In the 90’s you wrote a book dealing with the First World War called ‘Making Men Moral.’ Did any of the research for that book help in the development of ‘American Pandemic?’
My earlier work made the world of the pandemic one that I felt ready to explore. I was already very familiar with the nation during the war, and had a good grounding in the social and cultural history of the period. I also had some familiarity with the way the experience of disease is framed by the social and cultural context. All of this prepared me to engage with the complex world of the epidemic.
Today, do you think that we are more or less prepared for something on the scale of the 1918 Outbreak?
We are much better prepared than we were in 1918. We know much more about influenza, and flu vaccines are available to help in preventive work. We have antibiotics to help with many of the sequelae that follow influenza. And we have a much more comprehensive national and world public health system in place. Even so, influenza viruses continue to challenge us through genetic shift, and the smaller world we live in means that viruses can travel between continents in hours. Influenza remains a meaningful threat, and so when the World Health Organization or the Center for Disease Control announces problems and proposes cautionary measures, I would encourage people to pay attention.

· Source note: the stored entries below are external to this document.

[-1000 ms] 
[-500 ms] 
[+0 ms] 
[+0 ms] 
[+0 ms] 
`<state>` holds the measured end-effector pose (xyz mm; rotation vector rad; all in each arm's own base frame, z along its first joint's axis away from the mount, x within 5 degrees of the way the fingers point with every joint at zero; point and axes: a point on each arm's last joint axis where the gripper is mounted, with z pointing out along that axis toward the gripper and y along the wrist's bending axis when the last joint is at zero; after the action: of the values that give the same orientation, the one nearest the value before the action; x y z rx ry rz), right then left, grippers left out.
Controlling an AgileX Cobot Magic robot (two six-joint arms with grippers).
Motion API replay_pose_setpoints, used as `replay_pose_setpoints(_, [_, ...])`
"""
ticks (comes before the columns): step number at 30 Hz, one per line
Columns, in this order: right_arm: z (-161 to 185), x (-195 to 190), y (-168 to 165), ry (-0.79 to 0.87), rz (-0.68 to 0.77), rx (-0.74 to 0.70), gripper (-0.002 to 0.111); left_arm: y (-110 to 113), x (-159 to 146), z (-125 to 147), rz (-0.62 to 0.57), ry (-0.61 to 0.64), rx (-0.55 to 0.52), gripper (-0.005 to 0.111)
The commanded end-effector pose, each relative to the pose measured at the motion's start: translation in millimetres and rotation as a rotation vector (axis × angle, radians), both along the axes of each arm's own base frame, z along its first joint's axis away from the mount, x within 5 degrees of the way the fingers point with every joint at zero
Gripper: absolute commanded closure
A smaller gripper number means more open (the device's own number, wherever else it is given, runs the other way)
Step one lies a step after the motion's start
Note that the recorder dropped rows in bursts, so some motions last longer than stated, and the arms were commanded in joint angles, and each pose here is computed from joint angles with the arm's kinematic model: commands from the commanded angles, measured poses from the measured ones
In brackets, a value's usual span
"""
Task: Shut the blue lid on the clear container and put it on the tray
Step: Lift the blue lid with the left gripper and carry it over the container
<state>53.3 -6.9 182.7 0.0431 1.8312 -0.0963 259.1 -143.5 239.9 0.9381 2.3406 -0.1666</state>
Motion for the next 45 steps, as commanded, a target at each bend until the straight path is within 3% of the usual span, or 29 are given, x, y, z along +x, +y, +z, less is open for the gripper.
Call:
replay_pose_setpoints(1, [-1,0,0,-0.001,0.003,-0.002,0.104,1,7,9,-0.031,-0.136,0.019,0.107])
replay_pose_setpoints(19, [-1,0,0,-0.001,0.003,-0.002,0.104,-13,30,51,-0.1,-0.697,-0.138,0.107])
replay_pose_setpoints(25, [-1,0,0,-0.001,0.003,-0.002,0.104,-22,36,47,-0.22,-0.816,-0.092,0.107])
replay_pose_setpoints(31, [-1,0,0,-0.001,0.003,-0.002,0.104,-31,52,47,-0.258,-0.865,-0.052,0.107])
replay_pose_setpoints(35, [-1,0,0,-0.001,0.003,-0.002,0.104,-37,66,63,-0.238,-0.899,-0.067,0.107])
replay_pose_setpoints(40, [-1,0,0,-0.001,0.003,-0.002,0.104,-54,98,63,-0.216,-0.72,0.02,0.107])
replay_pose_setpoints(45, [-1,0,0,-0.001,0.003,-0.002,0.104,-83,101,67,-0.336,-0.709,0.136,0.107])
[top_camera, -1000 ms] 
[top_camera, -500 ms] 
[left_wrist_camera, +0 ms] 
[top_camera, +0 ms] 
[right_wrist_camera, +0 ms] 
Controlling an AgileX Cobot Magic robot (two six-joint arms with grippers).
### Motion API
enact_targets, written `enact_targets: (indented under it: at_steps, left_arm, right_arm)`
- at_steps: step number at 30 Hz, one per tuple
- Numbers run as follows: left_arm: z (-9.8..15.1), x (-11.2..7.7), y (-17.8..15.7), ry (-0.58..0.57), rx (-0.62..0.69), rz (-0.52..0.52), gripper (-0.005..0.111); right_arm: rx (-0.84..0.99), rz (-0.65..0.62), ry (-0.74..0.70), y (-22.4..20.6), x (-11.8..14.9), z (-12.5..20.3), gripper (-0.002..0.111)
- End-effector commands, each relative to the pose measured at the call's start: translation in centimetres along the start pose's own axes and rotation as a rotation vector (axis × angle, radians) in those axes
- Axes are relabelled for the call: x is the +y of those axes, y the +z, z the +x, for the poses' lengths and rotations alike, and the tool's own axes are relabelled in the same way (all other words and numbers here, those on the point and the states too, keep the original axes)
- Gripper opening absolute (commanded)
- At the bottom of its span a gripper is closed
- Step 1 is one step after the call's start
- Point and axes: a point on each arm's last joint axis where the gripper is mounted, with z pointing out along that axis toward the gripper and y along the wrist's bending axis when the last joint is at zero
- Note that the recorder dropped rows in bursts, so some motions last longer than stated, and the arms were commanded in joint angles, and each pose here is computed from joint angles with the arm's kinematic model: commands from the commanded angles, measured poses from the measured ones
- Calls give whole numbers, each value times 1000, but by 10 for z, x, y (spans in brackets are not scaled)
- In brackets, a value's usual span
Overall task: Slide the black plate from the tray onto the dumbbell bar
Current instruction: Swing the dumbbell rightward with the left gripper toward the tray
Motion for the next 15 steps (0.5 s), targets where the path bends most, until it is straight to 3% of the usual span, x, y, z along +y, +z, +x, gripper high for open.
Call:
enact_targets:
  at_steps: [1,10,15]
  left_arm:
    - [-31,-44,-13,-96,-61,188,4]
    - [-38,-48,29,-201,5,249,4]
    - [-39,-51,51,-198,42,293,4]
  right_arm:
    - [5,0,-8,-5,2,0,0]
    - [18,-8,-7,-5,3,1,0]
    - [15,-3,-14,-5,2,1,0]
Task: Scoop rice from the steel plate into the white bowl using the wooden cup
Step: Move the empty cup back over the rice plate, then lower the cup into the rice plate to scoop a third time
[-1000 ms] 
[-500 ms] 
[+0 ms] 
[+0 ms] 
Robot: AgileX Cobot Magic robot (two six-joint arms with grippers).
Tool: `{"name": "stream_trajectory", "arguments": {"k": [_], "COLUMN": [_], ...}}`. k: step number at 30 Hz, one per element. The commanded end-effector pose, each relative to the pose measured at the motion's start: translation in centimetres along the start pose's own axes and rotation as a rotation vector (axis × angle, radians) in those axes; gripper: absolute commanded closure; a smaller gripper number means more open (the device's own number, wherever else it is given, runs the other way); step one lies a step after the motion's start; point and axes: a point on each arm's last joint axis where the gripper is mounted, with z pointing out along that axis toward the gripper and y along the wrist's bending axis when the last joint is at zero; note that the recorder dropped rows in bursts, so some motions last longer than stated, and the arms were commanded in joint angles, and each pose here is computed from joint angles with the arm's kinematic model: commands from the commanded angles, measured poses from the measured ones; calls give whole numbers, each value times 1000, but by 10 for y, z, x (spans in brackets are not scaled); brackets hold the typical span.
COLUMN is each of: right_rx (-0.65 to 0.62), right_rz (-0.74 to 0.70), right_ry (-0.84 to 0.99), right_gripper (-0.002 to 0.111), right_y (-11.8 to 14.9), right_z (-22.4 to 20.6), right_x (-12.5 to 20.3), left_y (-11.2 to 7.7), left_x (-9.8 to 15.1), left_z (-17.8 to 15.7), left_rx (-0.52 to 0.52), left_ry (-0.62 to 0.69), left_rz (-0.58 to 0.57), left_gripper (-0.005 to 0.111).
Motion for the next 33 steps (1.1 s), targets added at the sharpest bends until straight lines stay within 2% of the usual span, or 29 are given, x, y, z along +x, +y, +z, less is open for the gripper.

Anything else you would like to add?
I think there is much to be learned by studying the past. While I don’t imagine we can avoid repeating it, there are surely lessons worthy of our attention. In this case, the needs of the most marginalized during this earlier crisis suggest how seriously the differences and disparities in our culture play out during catastrophes. Hurricane Katrina feels very similar to me, as again we were entirely unprepared to handle the needs of fellow citizens in the midst of chaos, and as a result those with the least suffered the most. Surely a nation with the wealth and opportunity of ours should be working to protect our most vulnerable neighbors from such tragedies.